Exactly a year ago my discussion with a comrade about music-compelled-by-struggle led to my first original post here, Attica: Coming Together. Last Friday, talking with this same friend caused me to create a list of musics that employ the spoken word—faith-based speech specifically. After jotting down a few titles I came across an extensive list posted for Easter 2013 by one Mr. Fab, a Los Angeles-based deejay and musician. He helpfully includes the name of each orator, which indicates the popularity of two in particular, R. W. Schambach and Gene Scott. My list nearly ended with Praga Khan’s setting of the former in 1991, but Fab provides twenty more years of titles.
My Friday conversation involved Brian Eno and David Byrne’s album My Life In the Bush of Ghosts for which they used the voice of Kathryn “I Believe In Miracles” Kuhlman. While her estate wouldn’t approve licensing, a 1980 UK bootleg of the intended track and others circulated apparently before the official album was released in early 1981.1 Bush of Ghosts was completed in October of 1980 and Eno and Byrne must have scrambled to replace Kuhlman’s vocal: the substitute was an “unidentified exorcist” recorded the previous month in New York.

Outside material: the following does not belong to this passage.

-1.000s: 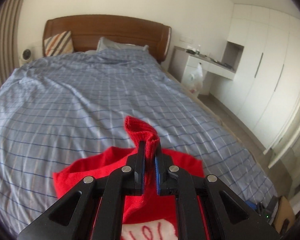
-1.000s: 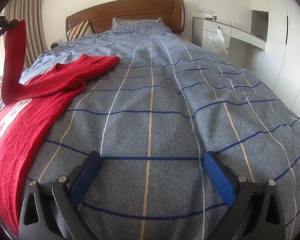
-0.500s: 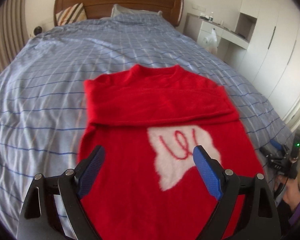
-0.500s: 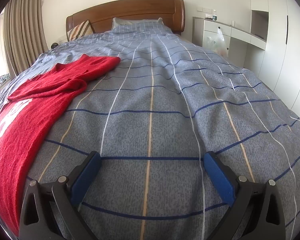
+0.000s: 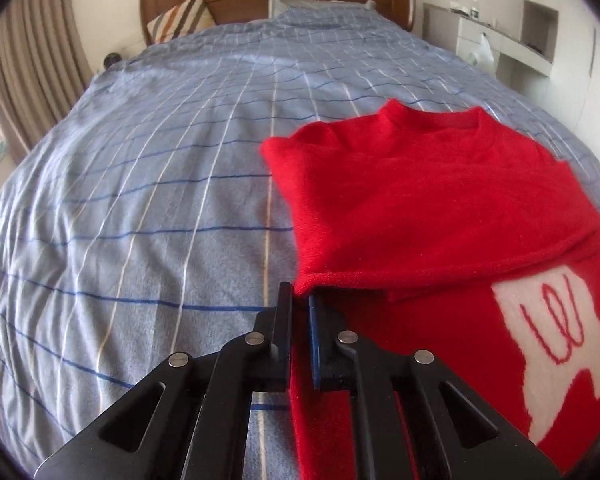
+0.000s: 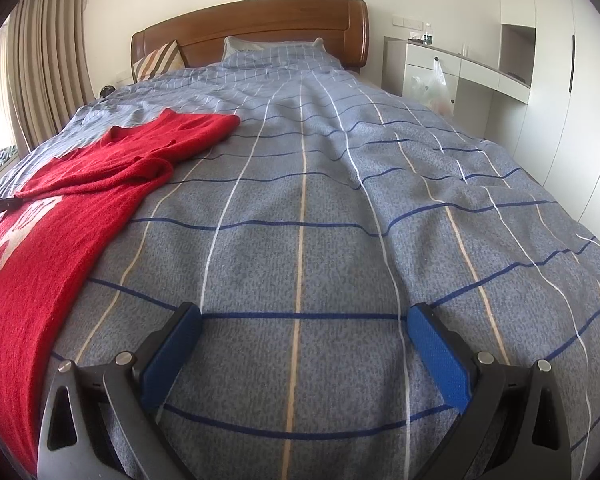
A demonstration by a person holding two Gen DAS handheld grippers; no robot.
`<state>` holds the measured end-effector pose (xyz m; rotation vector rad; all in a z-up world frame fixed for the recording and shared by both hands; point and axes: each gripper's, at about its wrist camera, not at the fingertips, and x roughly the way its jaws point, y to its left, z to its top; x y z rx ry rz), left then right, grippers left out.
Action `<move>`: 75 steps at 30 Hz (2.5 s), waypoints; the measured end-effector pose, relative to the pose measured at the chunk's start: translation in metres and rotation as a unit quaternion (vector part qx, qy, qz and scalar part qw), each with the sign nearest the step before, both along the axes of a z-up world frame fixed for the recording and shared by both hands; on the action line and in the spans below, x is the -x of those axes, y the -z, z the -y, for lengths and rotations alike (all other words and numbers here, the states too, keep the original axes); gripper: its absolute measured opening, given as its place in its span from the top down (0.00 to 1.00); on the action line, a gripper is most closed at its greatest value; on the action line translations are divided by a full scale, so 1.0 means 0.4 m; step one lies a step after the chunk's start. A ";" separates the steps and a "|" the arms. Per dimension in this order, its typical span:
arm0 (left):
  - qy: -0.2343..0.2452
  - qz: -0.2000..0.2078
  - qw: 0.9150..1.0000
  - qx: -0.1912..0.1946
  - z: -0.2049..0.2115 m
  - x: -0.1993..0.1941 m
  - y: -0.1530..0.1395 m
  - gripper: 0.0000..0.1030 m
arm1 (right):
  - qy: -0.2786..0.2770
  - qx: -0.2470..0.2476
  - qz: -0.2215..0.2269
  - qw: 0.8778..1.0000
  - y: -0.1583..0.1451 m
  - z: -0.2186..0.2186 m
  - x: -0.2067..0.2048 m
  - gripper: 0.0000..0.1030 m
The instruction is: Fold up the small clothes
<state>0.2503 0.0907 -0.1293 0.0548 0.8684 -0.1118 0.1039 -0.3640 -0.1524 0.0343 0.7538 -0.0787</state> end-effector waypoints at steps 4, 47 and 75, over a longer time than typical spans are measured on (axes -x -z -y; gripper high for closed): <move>-0.002 0.015 1.000 -0.003 -0.010 0.036 0.015 0.96 | 0.000 0.000 0.000 1.000 0.000 0.000 0.000 0.01; -0.133 0.035 0.991 -0.002 -0.137 0.273 0.054 0.05 | -0.001 -0.001 0.017 1.000 0.009 -0.001 0.014 0.01; -0.129 0.048 0.990 0.015 -0.146 0.279 0.070 0.01 | 0.002 0.004 0.019 1.000 0.005 -0.004 0.023 0.01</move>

Both these speakers are acts in their own right, with the exorcist commanding (below), healer Kuhlman exploring (at least initially).
On the bootleg (at 2:32) Kuhlman seems to introduce a guest, perhaps on her television show? Her phrasal pauses are electronically elongated in contrast to the musical pulses, turning prose into something this side of poetry.2
Sit down by my side.
Tell me all about that wonderful experience
when you were the possessor
of that wonderful gift
whereby you were enabled to see into the spirit world.
This is what he saw…
This is what who saw? Inexplicably (the track does hiccough as if it’d been trimmed)—and murkily in the mix—Kuhlman turns to scripture: the story of Lot, King James Version (itself a poetical prose).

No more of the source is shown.